**About this task**
From the top of the records below, return each line exactly, ending with the line that contains "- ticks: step".

==== Extracted information ====

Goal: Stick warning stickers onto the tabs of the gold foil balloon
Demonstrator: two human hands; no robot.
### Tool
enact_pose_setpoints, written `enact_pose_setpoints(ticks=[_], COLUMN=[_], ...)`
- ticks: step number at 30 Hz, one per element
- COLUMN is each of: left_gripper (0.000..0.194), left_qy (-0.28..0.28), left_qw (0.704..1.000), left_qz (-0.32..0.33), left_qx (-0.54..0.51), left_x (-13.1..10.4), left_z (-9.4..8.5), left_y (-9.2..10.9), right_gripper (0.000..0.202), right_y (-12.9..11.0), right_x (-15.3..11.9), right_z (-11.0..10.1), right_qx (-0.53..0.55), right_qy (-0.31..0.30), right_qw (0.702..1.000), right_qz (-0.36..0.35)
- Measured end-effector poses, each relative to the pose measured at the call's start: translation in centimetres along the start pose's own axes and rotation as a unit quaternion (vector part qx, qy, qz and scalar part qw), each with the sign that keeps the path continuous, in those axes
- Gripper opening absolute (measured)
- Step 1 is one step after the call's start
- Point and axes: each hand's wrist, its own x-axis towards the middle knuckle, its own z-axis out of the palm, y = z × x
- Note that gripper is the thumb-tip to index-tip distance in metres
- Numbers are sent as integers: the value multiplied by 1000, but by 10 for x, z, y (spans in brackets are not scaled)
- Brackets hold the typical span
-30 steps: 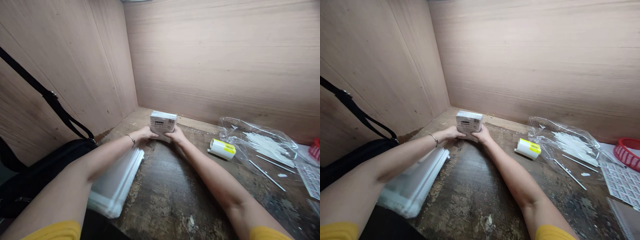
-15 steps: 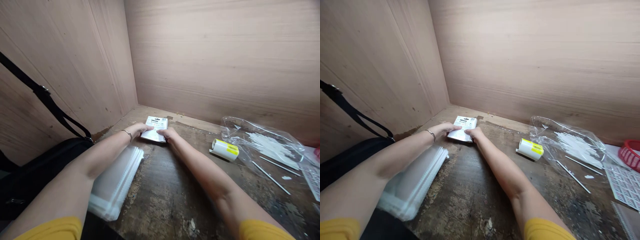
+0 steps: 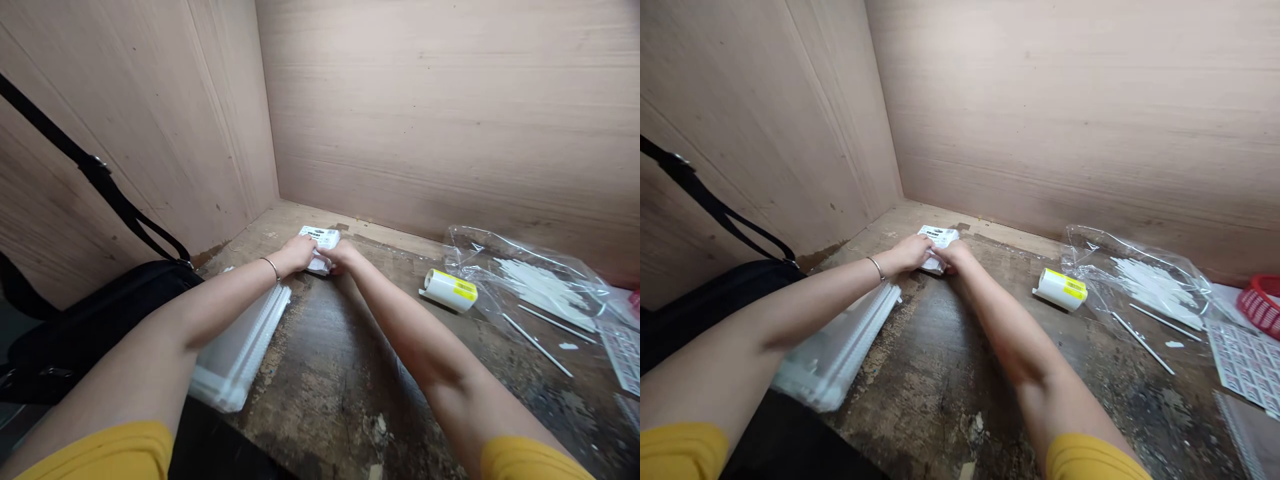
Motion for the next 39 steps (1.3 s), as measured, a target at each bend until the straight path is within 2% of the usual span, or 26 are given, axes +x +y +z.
enact_pose_setpoints(ticks=[2, 4, 6, 7, 9, 10, 12, 13, 15, 17, 19, 20, 21, 22, 24, 25, 27, 30, 34, 39], left_gripper=[31, 32, 32, 31, 31, 31, 29, 26, 25, 26, 23, 21, 20, 22, 26, 26, 27, 28, 29, 28], left_qy=[-5, -7, -6, -2, 21, 42, 96, 124, 160, 155, 145, 197, 256, 295, 347, 361, 377, 384, 385, 386], left_qw=[1000, 999, 999, 999, 999, 999, 995, 991, 980, 966, 946, 923, 908, 910, 914, 914, 913, 913, 913, 912], left_qz=[3, 5, 9, 11, 17, 20, 35, 50, 108, 196, 278, 320, 321, 278, 199, 179, 149, 133, 136, 135], left_qx=[23, 33, 33, 30, 18, 11, -6, -16, -40, -62, -75, -85, -84, -81, -66, -55, -35, -10, 15, 24], left_x=[-1, 0, 4, 6, 8, 5, -14, -33, -89, -161, -231, -259, -279, -293, -304, -303, -297, -289, -291, -293], left_z=[0, -1, -6, -12, -31, -42, -64, -71, -70, -44, 3, 31, 58, 83, 122, 134, 148, 151, 149, 147], left_y=[2, 5, 7, 9, 14, 19, 37, 50, 84, 120, 150, 160, 166, 170, 168, 165, 160, 157, 159, 160], right_gripper=[17, 18, 17, 10, 22, 27, 32, 32, 32, 31, 28, 27, 25, 23, 22, 22, 23, 23, 24, 24], right_y=[-12, -19, -17, -13, 4, 15, 40, 52, 75, 93, 103, 106, 107, 107, 105, 105, 104, 107, 108, 110], right_x=[-31, -80, -146, -181, -252, -284, -339, -361, -394, -411, -417, -418, -418, -418, -418, -418, -417, -417, -418, -417], right_z=[-19, -41, -64, -78, -111, -129, -169, -186, -213, -221, -216, -210, -204, -200, -194, -194, -195, -196, -193, -195], right_qx=[-78, -146, -199, -229, -326, -344, -373, -392, -436, -467, -474, -469, -461, -452, -443, -439, -433, -417, -400, -416], right_qy=[-3, -1, -2, -7, -34, -24, 40, 84, 162, 223, 250, 254, 254, 251, 234, 217, 174, 131, 134, 147], right_qw=[997, 989, 980, 973, 945, 939, 927, 916, 885, 849, 821, 811, 805, 803, 804, 806, 809, 820, 832, 833], right_qz=[8, 14, 13, 13, 4, 13, 24, 19, -30, -108, -199, -240, -273, -295, -320, -332, -358, -369, -361, -334])
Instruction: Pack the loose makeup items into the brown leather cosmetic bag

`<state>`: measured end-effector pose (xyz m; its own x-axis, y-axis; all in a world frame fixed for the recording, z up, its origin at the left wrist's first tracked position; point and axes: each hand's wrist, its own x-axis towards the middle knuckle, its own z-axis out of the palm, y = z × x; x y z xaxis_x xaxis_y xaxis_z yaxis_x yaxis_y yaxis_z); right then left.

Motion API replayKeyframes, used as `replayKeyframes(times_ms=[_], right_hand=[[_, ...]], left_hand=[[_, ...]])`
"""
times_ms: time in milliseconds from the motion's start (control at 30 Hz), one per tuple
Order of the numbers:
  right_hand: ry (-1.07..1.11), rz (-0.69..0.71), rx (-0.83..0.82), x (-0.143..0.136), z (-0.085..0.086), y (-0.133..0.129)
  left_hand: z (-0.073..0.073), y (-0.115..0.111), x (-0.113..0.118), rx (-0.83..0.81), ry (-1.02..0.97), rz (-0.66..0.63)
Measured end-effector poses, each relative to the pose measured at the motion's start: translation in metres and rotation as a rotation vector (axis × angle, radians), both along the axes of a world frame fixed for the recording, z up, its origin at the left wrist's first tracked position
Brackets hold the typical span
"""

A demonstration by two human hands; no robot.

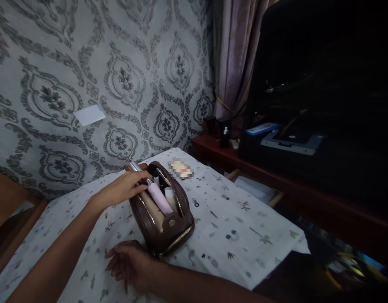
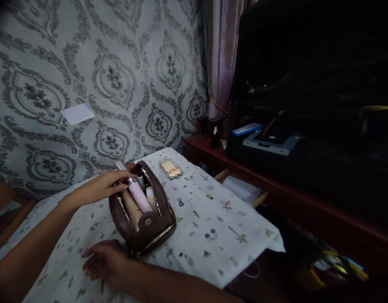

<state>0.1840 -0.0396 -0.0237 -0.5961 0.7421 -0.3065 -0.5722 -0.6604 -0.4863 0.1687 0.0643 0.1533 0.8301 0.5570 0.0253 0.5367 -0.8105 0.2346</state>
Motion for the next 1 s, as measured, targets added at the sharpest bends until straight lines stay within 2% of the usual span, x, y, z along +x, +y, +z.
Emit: replayKeyframes(times_ms=[133,200,333,467,533,700,1000], right_hand=[[-0.014,-0.007,-0.017,0.0,-0.001,0.0],[-0.015,-0.006,-0.018,0.0,-0.002,0.001],[-0.011,0.003,-0.011,-0.002,-0.004,0.002],[-0.004,-0.001,-0.017,0.0,-0.001,0.002],[-0.002,-0.009,-0.026,0.001,0.001,0.001],[0.008,-0.027,-0.027,0.002,0.001,-0.001],[-0.005,-0.006,-0.027,-0.005,-0.012,0.005]], left_hand=[[0.006,0.003,-0.003,-0.026,-0.054,-0.01],[0.006,0.011,-0.008,-0.007,-0.134,0.029],[-0.003,0.043,-0.02,0.066,-0.34,0.264],[-0.023,0.08,-0.029,-0.076,-0.546,0.521],[-0.032,0.092,-0.029,-0.143,-0.587,0.576],[-0.043,0.105,-0.023,-0.251,-0.603,0.542],[-0.044,0.119,-0.009,-0.314,-0.499,0.374]])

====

**Result of this exercise**
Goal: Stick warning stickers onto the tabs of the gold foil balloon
Demonstrator: two human hands; no robot.
### Tool
enact_pose_setpoints, written `enact_pose_setpoints(ticks=[_], COLUMN=[_], ...)`
- ticks: step number at 30 Hz, one per element

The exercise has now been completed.